Servus,
von einer früheren Kollegin aus Louisville, dem Tor zum Westen, habe ich gelernt, dass die Geschmacksempfindung „bitter“ ziemlich stark davon abhängt, mit welchem Niveau von Süßgeschmack man aufgewachsen ist und alltäglich lebt. Sie sagte von sich, sie sei sozusagen mit Coke in der Nuckelflasche geeicht worden, und wandte sich an mich (betriebsbekannten Trinker) mit der Frage, was für ein deutscher Wein denn für sie erträglich sein könnte, wenn sie zu Repräsentationszwecken mit ihrem Gatten (Vertriebler) mal nicht an Wein vorbei käme. Ich habe ihr schwankenden Herzens empfohlen, sich an die Klassiker aus Rheinhessens finstersten Zeiten - Binger Rochuskapelle, Niersteiner Liebfrauenmilch, Oppenheimer Krötenbrunnen - zu halten, und sie hat sich hinterher überschwänglich bedankt.
Wieauchimmer - der etwas herbe Nach-/beigeschmack bei Tee hängt von verschiedenen Dingen ab. Einmal davon, dass in vielen - auch Blatttee - Blends der relativ wohlfeile Assam mit von der Partie ist. Den gibts übrigens nicht bloß aus der Herkunft Assam, sondern z.B. auch als Hybridelternlinie in immer mehr wohlfeilen Darjeeling-Lagen. Wenn man dann noch richtich sparen will, blended man mit Ceylon, Dooars, Nilgiri, Java usw. - alles Herkünfte, die für sich und sauber zwar schönen Tee bieten, aber gleichzeitig auch richtig ruppige Gesellen für den Beutelkram liefern.
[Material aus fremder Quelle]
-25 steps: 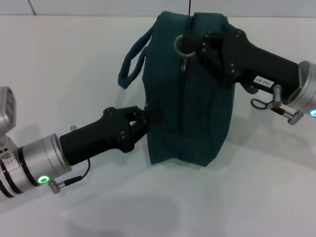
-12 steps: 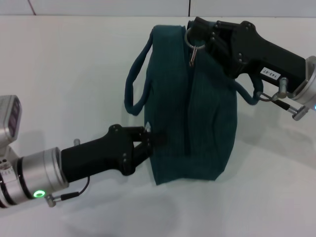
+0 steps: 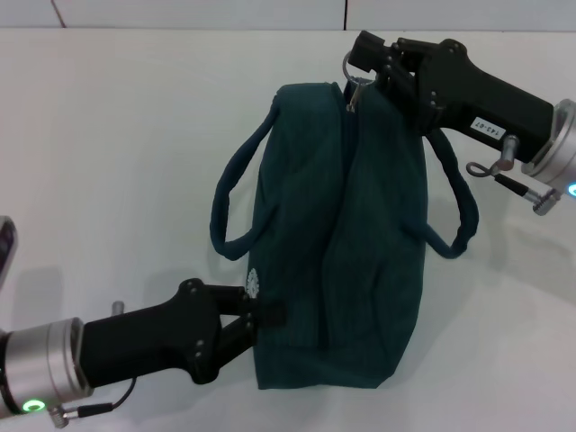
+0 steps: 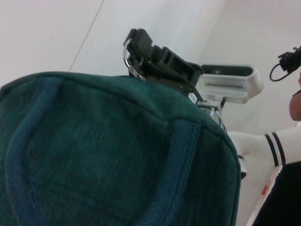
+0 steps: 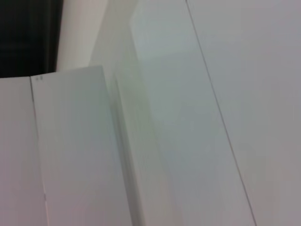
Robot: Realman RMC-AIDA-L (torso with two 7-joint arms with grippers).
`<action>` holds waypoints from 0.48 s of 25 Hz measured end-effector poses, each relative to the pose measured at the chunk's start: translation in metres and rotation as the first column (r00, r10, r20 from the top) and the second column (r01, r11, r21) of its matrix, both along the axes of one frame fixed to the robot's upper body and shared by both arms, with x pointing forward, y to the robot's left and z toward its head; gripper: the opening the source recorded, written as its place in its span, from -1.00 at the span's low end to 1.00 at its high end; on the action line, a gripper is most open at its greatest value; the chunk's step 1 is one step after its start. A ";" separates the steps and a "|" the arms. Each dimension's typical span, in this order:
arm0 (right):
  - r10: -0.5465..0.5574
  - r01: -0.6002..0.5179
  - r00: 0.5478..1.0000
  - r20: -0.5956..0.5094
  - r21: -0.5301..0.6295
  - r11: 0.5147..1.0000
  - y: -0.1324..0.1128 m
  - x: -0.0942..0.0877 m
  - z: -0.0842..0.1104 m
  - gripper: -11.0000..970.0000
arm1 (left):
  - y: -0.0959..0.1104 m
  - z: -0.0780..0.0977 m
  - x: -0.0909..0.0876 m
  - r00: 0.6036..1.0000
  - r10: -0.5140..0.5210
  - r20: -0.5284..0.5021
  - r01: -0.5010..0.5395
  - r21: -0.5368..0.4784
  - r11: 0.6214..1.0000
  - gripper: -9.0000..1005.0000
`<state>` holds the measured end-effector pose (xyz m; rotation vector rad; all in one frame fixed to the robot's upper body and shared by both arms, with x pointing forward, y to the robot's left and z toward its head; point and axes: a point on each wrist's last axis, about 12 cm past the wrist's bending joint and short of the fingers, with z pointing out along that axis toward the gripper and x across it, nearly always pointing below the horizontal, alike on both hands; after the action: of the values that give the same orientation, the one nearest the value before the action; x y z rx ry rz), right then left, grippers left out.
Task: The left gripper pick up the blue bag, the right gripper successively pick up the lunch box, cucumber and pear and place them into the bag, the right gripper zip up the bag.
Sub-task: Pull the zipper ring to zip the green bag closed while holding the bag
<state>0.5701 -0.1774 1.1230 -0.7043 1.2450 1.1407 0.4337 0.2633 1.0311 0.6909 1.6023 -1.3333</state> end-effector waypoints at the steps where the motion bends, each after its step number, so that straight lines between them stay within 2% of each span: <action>1: -0.003 0.003 1.000 -0.002 -0.003 1.000 0.000 0.001 0.000 -0.84 | 0.002 0.000 -0.001 1.000 0.002 -0.001 -0.002 0.003 1.000 -0.84; 12: -0.015 0.014 1.000 -0.022 -0.014 1.000 0.004 0.004 -0.001 -0.84 | 0.007 -0.003 -0.006 0.998 -0.063 -0.030 0.065 0.050 0.997 -0.84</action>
<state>0.5740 -0.1738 1.1216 -0.6938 1.2764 1.1317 0.4272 0.2701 1.0286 0.7632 1.6542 -1.3578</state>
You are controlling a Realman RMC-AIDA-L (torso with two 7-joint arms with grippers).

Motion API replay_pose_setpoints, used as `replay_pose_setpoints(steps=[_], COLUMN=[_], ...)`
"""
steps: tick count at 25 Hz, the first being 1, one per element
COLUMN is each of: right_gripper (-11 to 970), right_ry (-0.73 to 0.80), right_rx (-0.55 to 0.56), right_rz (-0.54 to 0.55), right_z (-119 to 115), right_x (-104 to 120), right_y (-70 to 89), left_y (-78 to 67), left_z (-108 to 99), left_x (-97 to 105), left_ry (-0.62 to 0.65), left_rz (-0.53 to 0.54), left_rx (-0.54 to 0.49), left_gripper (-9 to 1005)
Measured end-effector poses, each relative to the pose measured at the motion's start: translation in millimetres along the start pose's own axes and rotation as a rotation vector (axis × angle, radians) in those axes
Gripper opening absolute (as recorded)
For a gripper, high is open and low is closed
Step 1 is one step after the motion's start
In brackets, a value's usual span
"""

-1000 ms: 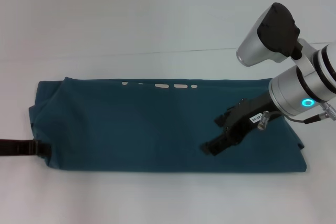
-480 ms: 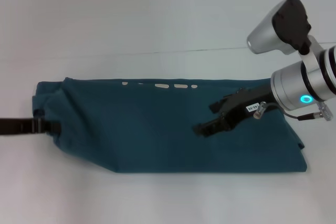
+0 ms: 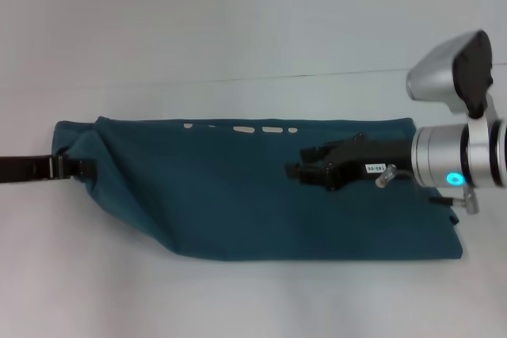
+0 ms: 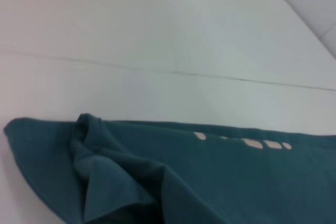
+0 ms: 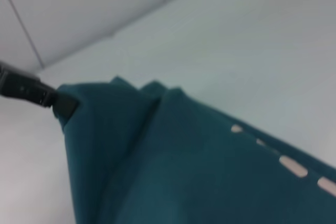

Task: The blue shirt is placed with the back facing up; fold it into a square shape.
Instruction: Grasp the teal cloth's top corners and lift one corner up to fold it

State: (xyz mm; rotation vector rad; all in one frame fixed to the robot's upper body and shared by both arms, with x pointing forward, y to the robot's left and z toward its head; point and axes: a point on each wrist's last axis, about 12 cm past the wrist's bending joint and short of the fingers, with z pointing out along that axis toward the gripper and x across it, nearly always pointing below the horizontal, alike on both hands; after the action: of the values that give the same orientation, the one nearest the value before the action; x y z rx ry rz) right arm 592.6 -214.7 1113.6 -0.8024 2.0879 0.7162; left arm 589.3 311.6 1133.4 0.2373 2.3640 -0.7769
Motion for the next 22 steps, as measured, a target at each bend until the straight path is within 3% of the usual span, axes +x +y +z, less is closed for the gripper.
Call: replay_pose_setpoints(steps=[4, 7, 12, 17, 22], right_gripper=[582, 328, 91, -1, -1], right_ry=[-0.097, -0.139, -0.233, -0.263, -0.262], right_rx=[0.029, 0.049, 0.087, 0.136, 0.157], right_rz=[-0.014, -0.035, -0.042, -0.032, -0.042], right_z=[4, 9, 17, 31, 45], right_x=[20, 34, 55, 64, 58], right_y=[-0.2, -0.3, -2.7, -3.1, -0.2], left_y=[-1.5, -1.3, -5.7, -14.0, -24.1], left_z=[-3, -6, -10, -16, -20], left_x=[-8, -14, -27, -47, -64], left_ry=[-0.018, -0.033, -0.046, -0.089, -0.123], left_rz=[0.007, 0.006, 0.021, 0.032, 0.049], left_rx=[0.014, 0.019, 0.039, 0.097, 0.152], left_gripper=[63, 63, 63, 62, 62])
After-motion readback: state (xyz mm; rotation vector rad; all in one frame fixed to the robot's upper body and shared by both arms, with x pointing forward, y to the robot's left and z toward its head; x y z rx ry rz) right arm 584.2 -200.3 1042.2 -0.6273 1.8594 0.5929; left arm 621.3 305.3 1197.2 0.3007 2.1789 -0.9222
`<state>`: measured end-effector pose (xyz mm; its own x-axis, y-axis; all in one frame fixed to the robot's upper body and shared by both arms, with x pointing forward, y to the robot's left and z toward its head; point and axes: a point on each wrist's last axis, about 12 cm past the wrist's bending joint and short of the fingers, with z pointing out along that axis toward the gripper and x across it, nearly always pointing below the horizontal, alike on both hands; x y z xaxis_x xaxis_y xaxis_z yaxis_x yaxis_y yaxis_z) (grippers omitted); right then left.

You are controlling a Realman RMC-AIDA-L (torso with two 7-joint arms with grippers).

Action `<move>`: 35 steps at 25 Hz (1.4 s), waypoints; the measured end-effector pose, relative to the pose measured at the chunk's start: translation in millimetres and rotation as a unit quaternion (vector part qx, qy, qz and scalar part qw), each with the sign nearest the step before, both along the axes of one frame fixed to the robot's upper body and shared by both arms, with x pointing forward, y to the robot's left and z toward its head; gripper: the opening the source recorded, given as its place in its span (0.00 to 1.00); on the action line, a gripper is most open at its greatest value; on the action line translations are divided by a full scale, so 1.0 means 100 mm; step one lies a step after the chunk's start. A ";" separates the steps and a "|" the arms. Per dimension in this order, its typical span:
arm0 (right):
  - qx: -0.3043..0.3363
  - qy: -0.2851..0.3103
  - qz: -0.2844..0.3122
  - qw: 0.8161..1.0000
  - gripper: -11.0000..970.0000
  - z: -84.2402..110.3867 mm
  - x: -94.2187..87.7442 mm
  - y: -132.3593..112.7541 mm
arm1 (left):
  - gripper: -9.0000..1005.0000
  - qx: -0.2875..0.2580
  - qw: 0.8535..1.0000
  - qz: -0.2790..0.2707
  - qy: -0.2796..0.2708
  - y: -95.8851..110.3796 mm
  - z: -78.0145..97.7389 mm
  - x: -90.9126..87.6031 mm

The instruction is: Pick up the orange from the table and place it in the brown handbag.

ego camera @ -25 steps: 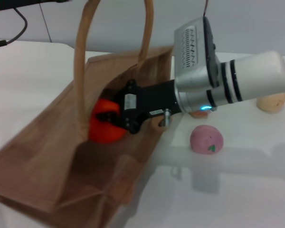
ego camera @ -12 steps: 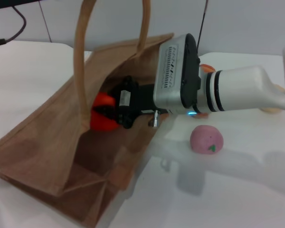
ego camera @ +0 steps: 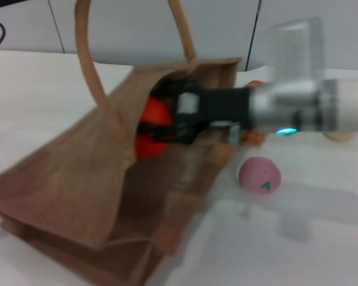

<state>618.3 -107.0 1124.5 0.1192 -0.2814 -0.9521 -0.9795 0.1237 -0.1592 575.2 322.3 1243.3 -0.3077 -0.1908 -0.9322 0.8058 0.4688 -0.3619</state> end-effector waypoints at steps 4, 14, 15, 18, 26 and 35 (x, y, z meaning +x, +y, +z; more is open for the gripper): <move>0.020 0.017 -0.031 0.999 0.63 0.08 0.05 -0.51 | 0.13 -0.002 1.000 0.011 0.000 0.02 -0.02 0.02; 0.058 0.019 -0.182 0.981 0.92 0.10 0.04 -1.41 | 0.15 -0.004 0.998 0.056 0.024 0.12 -0.24 0.08; 0.074 0.013 -0.198 0.977 0.92 0.10 0.01 -1.49 | 0.15 -0.004 0.998 0.056 0.024 0.12 -0.24 0.08; 0.119 -0.012 -0.234 0.965 0.92 0.10 -0.09 -1.70 | 0.16 0.024 0.992 0.109 0.057 0.21 -0.45 0.12; 0.202 -0.072 -0.298 0.930 0.92 0.05 -0.29 -1.95 | 0.19 0.076 0.984 0.153 0.046 0.22 -0.97 0.11; 0.246 -0.160 -0.481 0.826 0.92 -0.29 -0.44 -2.09 | 0.67 0.016 0.938 0.320 -0.134 0.31 -1.42 -0.09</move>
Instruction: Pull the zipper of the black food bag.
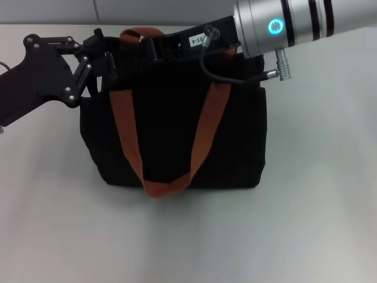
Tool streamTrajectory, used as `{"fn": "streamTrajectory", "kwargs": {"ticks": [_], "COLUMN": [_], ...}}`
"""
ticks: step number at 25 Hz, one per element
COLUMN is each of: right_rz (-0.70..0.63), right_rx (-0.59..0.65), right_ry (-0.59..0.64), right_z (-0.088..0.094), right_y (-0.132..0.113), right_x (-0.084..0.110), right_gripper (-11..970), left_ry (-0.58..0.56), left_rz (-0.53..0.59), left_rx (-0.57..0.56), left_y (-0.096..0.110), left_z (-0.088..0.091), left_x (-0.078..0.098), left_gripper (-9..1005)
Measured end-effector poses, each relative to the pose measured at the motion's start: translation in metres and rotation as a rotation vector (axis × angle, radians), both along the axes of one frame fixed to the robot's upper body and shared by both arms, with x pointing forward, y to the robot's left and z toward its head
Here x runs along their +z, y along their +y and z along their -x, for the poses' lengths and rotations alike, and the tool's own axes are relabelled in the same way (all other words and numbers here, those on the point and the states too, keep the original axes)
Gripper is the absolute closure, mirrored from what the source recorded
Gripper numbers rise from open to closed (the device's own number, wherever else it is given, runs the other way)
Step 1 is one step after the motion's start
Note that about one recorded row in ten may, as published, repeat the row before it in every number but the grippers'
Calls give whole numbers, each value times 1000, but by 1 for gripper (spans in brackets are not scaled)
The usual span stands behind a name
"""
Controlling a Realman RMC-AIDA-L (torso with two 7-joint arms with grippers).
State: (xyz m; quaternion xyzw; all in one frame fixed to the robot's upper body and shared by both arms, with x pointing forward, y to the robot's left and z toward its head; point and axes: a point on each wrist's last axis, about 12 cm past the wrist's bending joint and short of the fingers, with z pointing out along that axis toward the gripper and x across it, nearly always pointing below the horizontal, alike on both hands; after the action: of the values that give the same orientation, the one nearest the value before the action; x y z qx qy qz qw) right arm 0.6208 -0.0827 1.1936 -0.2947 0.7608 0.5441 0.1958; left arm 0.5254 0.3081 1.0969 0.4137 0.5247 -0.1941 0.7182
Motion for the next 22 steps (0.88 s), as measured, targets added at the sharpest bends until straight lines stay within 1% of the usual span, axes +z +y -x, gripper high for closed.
{"fn": "streamTrajectory", "kwargs": {"ticks": [5, 9, 14, 22], "right_rz": [-7, -5, 18, 12], "right_rx": [4, 2, 23, 46], "right_ry": [-20, -21, -33, -30], "right_z": [1, 1, 3, 6], "right_y": [-5, -6, 4, 10], "right_x": [4, 4, 2, 4], "right_gripper": [174, 174, 174, 175], "left_ry": [24, 42, 56, 65], "left_rz": [10, 16, 17, 10], "left_rx": [-2, -8, -34, -51], "left_y": [1, 2, -3, -6], "left_z": [-1, -2, -2, -3], "left_x": [1, 3, 3, 2], "left_gripper": [922, 921, 920, 918]}}
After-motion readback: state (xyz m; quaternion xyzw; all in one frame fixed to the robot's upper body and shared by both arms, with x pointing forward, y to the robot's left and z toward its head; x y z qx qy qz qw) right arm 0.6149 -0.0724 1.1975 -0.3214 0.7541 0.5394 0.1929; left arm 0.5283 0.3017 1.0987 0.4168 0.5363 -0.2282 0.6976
Wenn man ungefähr das Gegenteil, nämlich blumigen, duftenden Tee haben will, der seine Gerbsäure erst entwickelt, wenn man ihn auf dem Blatt vergisst, kann man sich in Richtung Nepal orientieren: Dort gibt es noch viele Gärten mit lauter Chinabüschen, und es verhält sich da etwa so wie bei einem mittelprächtigen Bordeaux im Vergleich zu einem ordentlichen Bergerac oder Cahors: Man bezahlt nicht wie beim Darjeeling den Namen, sondern das Blatt, das man in der Kanne hat. Sprich: Man bekommt für das gleiche Geld hervorragend gute Qualitäten - sichtbar auch an den hellen Tips (= Spitzen, jungen Blattknospen) und dem langen, feinen Blatt.
Nett ist auch ein Versuch in eine gänzlich andere Richtung gehend: Der allerbilligste gute Tee kommt vom Türken, dort gibt es ganz gerbsäurearme Blatttees aus Ceylon, die dafür gemacht sind, dass man sie ewig in der Kanne auf dem Blatt lassen kann, alla Turca sozusagen. Die schmecken kurz gezogen nach fast nix, sie haben keine Tips, kein Feuer unterm Arsch, bieten aber lang gezogen ein ganz eigenes Vergnügen.
Noch eine andere Richtung ist ein hoch dosierter, ganz kurz gezogener Broken oder Dust. Eine andere gewesene Kollegin aus Rwanda hat mir mal so einen Stoff aus Kigali mitgebracht - der geht morgens richtig fett ab, aber man darf ihn vielleicht zwei Minuten auf dem Blatt lassen, eher kürzer.
Und noch eine andere die Wunderwelt des Oolong aus China und Formosa: Halb fermentierter Tee, ebenfalls von Chinabüschen, mit einer sehr breiten Palette von duftig bis heftig. Den - genauso wie den oben genannten Nepal - nicht mit kochendem Wasser aufgießen, egal was auf der Packung steht, sondern das Wasser nach dem Aufkochen etwa eine Minute abkühlen lassen. Da steigt sogar dem jahrelangen Heftigraucher eine Engelsmusik in die Nüstern…
Unabhängig von der Herkunft macht es Dir vielleicht auch Vergnügen, trotz aller Reklame von First Flush in Richtung Second Flush und Autumnal zu gehen - bei den späteren Ernten ist das mit der Gerbsäure auch weniger heftig.